Member of the Chamber of Deputies
- In office 15 May 1957 – 15 May 1961
- Constituency: 18th Departmental Grouping

Personal details
- Born: 7 March 1894 Bulnes, Chile
- Died: 18 March 1974 (aged 80) Lebu, Chile
- Party: Radical Party
- Spouse: Ruth Palma Miranda
- Parent(s): Daniel Arturo Orellana Juana Isabel Fuentes
- Occupation: Physician, Politician

= Octavio Orellana =

Chilean physician and politician (1894-1974)

Octavio Orellana Fuentes (7 March 1894 – 18 March 1974) was a Chilean physician and Radical Party politician.

He served as Deputy of the Republic for the 18th Departmental Grouping (Lebu, Arauco and Cañete) during the 1957–1961 legislative period.

==Biography==
Orellana was born in Bulnes on 7 March 1894, the son of Daniel Arturo Orellana and Juana Isabel Fuentes. He married Ruth Palma Miranda in Santiago on 20 August 1923.

He studied at the Liceos of Chillán and Talca, and later entered the University of Chile’s School of Medicine, where he earned his degree as Medical Surgeon in 1921 with a thesis titled Tumores quísticos del páncreas.

He began his medical career as intern at the Psychiatric Hospital and later worked as assistant surgeon at the Manuel Arriarán Children’s Hospital. Between 1921 and 1923, he directed sanitary brigades against typhus exanthematicus in the Department of Itata. He served as Medical Director of the Lebu Hospital from 1923 to 1957, and as First Physician of the Carabineros de Chile until 1950.

Orellana was also regional physician for the State Railways Company in Lebu and for the Victoria Coal Company of the same city. He retired in 1950.

==Political career==
A member of the Radical Party, Orellana held several leadership positions, including vice president of the Quilpué Assembly in 1922, vice president of the Lebu Assembly, and member of the party’s Disciplinary Board in Lebu. In 1953 he was provincial president of Arauco.

He was elected Deputy of the Republic for the 18th Departmental Grouping (Lebu, Arauco, and Cañete) for the 1957–1961 legislative period, serving on the Permanent Commissions of Medical-Social Assistance and Hygiene, and of Agriculture.

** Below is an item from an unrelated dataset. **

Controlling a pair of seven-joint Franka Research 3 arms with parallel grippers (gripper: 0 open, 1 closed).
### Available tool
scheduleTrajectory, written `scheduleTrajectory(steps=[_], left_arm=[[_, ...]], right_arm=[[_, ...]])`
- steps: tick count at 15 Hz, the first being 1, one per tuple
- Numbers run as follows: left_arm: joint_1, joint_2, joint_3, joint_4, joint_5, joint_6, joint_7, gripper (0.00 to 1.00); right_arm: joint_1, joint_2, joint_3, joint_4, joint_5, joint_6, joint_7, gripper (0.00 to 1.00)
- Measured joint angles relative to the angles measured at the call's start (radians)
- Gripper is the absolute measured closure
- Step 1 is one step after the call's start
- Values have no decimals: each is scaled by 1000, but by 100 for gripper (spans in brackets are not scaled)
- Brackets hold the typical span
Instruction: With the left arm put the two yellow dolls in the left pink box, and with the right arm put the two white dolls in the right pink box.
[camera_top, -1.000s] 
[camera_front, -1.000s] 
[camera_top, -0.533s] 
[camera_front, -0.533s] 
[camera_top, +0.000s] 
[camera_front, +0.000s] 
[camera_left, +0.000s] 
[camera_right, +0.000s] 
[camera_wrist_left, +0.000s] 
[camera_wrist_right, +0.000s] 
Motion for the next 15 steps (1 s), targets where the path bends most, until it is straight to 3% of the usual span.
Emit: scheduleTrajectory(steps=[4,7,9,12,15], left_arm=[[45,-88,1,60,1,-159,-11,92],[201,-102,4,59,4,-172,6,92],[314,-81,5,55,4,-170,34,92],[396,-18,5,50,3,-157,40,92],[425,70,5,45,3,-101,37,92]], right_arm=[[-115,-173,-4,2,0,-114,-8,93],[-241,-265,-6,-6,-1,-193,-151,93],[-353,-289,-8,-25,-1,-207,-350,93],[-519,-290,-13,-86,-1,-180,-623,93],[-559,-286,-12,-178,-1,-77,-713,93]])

==Civic and community work==
He was a founding member of the Rotary Club of Lebu in 1927, serving as its president for six terms and later becoming honorary member. He presided over the Scout Brigade of the Liceo Félix Vargas Villalón of Lebu for thirty years, and was honorary member of the Sociedad de Artesanos y Socorros Mutuos of the same city.

He died on 18 March 1974.

==Bibliography==
- Valencia Aravía, Luis (1986). Anales de la República: Registros de los ciudadanos que han integrado los Poderes Ejecutivo y Legislativo. 2nd ed. Santiago: Editorial Andrés Bello.